Mais au cours de toutes ces années il n'avait jamais pu s'expliquer l'apparente bonne foi de ceux qui croyaient réellement être innocents. Ils donnaient et prenaient de l'argent, recommandaient des gens et se faisaient recommander, dinaient avec n'importe qui, s'associaient avec n'importe qui, truquaient les concours, vendaient des voix, cultivaient des amitiés immondes, ne prenaient jamais de distance et tout cela durant toute une vie, sans jamais se poser de questions, sans jamais avoir de doute.
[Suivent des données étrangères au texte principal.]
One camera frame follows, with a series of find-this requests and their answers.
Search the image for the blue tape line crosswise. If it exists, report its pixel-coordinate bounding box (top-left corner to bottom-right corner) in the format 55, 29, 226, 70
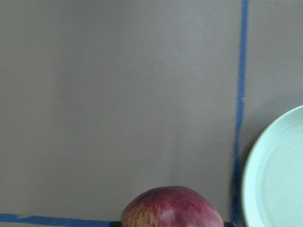
0, 213, 114, 227

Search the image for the light green plate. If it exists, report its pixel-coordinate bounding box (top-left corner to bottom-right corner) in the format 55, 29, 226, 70
241, 106, 303, 227

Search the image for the red apple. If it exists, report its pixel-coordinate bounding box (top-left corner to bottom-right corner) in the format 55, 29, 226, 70
121, 186, 224, 227

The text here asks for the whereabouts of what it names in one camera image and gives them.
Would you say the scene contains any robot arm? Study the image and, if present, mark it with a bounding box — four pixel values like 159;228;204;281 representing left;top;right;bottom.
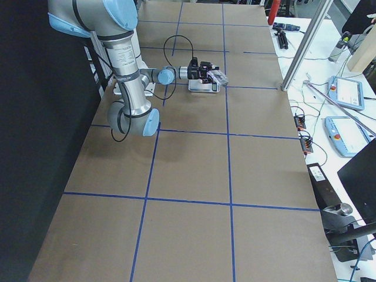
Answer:
48;1;228;136

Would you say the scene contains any far orange connector block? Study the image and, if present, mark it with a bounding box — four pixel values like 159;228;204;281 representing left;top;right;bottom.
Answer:
294;115;306;131

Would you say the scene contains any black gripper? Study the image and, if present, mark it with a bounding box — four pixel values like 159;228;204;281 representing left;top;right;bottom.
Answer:
187;63;220;85

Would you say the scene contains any near orange connector block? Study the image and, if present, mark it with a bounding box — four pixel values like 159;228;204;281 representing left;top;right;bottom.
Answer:
300;136;313;155

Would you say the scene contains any silver kitchen scale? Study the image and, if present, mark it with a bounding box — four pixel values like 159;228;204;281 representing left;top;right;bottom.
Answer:
188;79;220;93

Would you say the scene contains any metal rod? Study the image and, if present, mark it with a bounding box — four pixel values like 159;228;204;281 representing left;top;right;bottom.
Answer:
303;80;375;137

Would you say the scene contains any black box white label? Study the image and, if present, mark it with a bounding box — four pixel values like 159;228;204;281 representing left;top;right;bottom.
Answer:
307;163;327;184

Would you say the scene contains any aluminium frame post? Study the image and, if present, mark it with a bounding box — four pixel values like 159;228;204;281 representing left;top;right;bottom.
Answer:
281;0;333;92

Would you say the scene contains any far teach pendant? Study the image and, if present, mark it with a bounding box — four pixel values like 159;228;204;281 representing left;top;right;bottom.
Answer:
328;76;365;110

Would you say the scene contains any near teach pendant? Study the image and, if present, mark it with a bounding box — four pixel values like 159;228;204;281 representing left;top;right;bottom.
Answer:
324;116;371;158

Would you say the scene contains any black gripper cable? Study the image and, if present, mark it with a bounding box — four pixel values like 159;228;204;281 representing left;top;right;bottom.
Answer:
110;35;195;143

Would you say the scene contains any clear glass sauce bottle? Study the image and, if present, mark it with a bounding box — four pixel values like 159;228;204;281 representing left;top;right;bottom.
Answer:
208;70;229;86

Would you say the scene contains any teach pendant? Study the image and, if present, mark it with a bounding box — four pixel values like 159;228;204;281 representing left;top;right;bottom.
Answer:
324;116;371;158
328;76;365;110

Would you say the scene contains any black monitor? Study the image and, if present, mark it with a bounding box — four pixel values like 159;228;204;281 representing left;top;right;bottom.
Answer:
337;140;375;223

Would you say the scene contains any black clamp stand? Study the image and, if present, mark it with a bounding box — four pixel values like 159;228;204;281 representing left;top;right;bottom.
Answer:
320;203;375;263

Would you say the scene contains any orange connector block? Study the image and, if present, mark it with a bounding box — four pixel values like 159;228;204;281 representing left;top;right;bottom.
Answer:
294;115;306;131
300;136;313;155

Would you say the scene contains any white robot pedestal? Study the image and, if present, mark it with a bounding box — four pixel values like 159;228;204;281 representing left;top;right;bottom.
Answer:
90;29;155;96

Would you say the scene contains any red cylinder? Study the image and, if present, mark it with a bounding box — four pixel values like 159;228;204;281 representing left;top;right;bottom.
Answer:
267;0;281;25

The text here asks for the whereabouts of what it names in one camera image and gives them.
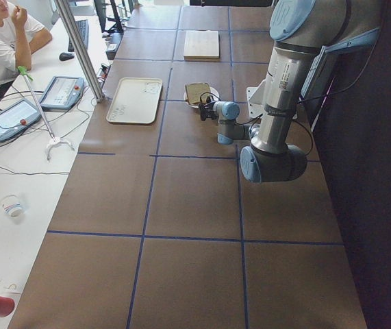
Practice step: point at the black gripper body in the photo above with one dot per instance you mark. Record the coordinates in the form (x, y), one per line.
(205, 112)

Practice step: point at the bread slice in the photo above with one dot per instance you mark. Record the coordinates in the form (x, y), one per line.
(197, 92)

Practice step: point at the white round plate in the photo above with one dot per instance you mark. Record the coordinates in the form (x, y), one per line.
(212, 91)

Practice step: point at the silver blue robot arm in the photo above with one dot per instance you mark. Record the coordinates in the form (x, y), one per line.
(299, 29)

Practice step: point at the wooden cutting board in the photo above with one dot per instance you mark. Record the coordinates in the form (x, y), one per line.
(202, 45)

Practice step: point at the cream bear tray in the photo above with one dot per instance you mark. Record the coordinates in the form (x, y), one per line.
(135, 101)

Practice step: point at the far teach pendant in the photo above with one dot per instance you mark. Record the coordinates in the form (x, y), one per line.
(62, 93)

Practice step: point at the teach pendant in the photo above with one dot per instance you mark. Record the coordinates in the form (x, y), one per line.
(17, 118)
(62, 93)

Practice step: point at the black keyboard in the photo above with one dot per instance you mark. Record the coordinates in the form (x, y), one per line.
(83, 29)

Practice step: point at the white claw grabber head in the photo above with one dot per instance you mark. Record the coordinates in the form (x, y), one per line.
(56, 142)

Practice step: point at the black computer mouse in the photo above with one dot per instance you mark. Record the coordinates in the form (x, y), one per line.
(64, 56)

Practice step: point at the silver metal rod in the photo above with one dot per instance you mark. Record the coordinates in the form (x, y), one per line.
(23, 72)

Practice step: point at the near teach pendant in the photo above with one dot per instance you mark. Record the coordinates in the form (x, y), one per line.
(17, 118)

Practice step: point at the seated person white shirt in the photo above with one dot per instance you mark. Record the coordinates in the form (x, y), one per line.
(21, 36)

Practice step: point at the paper cup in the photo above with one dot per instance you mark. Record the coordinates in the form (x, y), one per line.
(12, 206)

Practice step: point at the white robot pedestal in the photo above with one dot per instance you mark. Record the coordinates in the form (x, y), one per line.
(256, 103)

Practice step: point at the aluminium frame post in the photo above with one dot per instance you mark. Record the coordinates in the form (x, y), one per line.
(81, 52)

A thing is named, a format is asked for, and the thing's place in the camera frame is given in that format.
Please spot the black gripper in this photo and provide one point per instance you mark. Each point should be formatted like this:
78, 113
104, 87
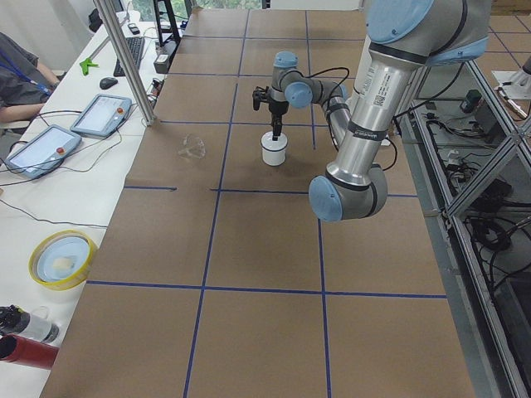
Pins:
275, 108

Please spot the white ceramic lid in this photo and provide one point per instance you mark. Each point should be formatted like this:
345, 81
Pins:
272, 143

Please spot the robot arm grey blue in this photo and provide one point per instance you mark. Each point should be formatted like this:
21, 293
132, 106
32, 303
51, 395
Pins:
404, 36

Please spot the white enamel mug blue rim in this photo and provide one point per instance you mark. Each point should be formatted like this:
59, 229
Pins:
273, 159

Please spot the far teach pendant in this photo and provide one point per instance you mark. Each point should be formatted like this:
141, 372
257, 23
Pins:
102, 116

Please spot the teach pendant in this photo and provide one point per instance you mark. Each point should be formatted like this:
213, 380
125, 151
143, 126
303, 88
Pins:
102, 116
44, 153

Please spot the black computer mouse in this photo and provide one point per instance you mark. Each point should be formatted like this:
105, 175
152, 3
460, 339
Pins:
108, 82

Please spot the green plastic tool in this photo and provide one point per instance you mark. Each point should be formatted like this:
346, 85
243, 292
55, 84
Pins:
86, 65

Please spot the near teach pendant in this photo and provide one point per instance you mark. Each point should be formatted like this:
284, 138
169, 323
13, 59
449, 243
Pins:
44, 153

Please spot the yellow round container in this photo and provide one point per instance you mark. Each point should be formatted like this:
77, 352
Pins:
63, 260

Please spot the seated person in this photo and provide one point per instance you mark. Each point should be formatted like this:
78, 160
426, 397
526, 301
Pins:
26, 82

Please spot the clear water bottle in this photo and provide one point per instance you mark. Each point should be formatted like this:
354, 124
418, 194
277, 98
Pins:
15, 320

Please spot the red bottle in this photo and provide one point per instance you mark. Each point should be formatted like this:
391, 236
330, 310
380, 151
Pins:
27, 352

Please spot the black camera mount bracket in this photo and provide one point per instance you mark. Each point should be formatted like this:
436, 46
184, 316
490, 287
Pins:
260, 95

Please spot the aluminium frame post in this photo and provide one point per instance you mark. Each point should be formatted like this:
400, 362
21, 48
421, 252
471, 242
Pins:
117, 38

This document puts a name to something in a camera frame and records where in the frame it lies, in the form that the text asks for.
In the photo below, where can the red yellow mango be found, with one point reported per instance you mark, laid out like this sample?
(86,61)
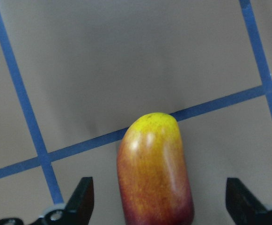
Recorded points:
(152,174)

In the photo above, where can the brown paper table cover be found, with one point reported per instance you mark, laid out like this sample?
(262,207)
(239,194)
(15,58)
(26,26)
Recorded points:
(74,74)

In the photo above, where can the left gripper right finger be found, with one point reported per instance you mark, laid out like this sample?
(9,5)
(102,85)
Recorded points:
(243,207)

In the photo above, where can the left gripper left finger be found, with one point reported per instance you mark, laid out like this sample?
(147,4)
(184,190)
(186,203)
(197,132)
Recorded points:
(77,211)

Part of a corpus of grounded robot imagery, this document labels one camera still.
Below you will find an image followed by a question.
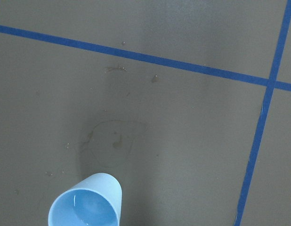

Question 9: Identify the light blue plastic cup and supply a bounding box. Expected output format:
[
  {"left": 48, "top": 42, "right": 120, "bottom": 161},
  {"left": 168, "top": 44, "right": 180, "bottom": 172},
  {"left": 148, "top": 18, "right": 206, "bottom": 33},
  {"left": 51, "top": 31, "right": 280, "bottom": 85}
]
[{"left": 48, "top": 173, "right": 122, "bottom": 226}]

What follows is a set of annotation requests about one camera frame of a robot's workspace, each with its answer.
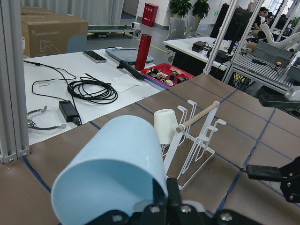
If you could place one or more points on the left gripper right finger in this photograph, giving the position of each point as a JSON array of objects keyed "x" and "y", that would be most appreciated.
[{"x": 175, "y": 208}]

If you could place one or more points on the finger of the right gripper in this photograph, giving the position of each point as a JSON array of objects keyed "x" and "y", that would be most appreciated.
[{"x": 280, "y": 101}]

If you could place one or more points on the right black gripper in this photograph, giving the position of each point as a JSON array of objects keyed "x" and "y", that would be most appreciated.
[{"x": 288, "y": 175}]

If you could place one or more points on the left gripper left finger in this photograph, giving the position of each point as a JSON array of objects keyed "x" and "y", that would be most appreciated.
[{"x": 159, "y": 204}]

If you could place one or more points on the light blue cup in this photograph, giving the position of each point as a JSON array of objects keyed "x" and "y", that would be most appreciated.
[{"x": 113, "y": 171}]

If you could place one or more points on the cream white plastic cup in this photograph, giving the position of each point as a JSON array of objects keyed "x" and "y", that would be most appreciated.
[{"x": 165, "y": 123}]

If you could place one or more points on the black computer monitor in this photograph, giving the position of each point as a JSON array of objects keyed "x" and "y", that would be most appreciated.
[{"x": 235, "y": 30}]

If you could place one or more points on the red parts bin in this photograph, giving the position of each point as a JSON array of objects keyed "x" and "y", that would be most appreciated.
[{"x": 166, "y": 75}]

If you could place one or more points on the black power adapter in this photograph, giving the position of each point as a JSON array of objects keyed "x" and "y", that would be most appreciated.
[{"x": 69, "y": 112}]

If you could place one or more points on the red thermos bottle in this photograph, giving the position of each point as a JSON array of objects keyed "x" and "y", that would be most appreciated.
[{"x": 143, "y": 51}]

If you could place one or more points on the blue teach pendant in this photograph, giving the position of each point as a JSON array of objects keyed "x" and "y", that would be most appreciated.
[{"x": 126, "y": 54}]

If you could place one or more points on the red fire cabinet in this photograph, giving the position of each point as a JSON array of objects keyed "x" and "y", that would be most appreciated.
[{"x": 149, "y": 14}]

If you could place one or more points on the black smartphone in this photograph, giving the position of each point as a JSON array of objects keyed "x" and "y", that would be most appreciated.
[{"x": 94, "y": 56}]

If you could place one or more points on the cardboard box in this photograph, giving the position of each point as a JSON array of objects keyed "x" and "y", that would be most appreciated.
[{"x": 51, "y": 34}]

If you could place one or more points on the white wire cup rack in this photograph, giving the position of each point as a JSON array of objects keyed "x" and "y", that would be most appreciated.
[{"x": 200, "y": 143}]

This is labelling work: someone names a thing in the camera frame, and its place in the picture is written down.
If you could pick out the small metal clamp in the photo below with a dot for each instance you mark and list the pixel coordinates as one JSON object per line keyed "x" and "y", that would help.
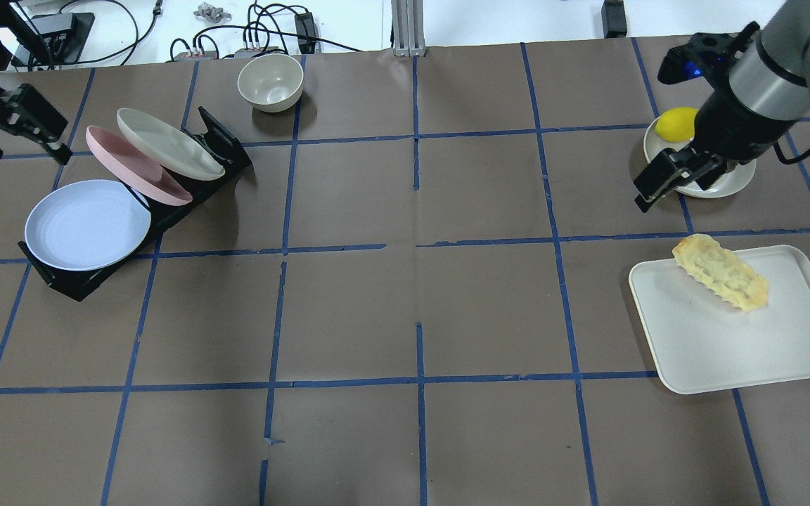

Puis, lorsqu'ils arrivaient devant un juge d'instruction, comme ils n'avaient jamais tué, violé ou volé à main armée, ils se déclaraient innocents. "Je comprends votre point de vue disait le juge Martinez mais ceux qui sont innocents... comment dire?... Ces innocents sont faits d'un autre bois."
(à propos d'un journaliste qui préfère prendre des notes plutôt qu'enregistrer la conversation)
Quelqu'un d'autre aurait utilisé un magnétophone mais ce journaliste n'était pas intéressé par les mots exacts, plutôt par ce que disait l'interviewé et par l'opinion qu'il s'en formait lui-même. Comme la plupart des éditorialistes de sa classe, il finissait en fait par s'interviewer lui-même, plus attentif à la formulation de ses questions qu'au contenu des réponses.
Le stylo témoignait seulement de l'idée exagérée qu'il se faisait de lui-même, de son hédonisme, de son anachronisme intellectuel et surtout de la surabondance de ses loisirs.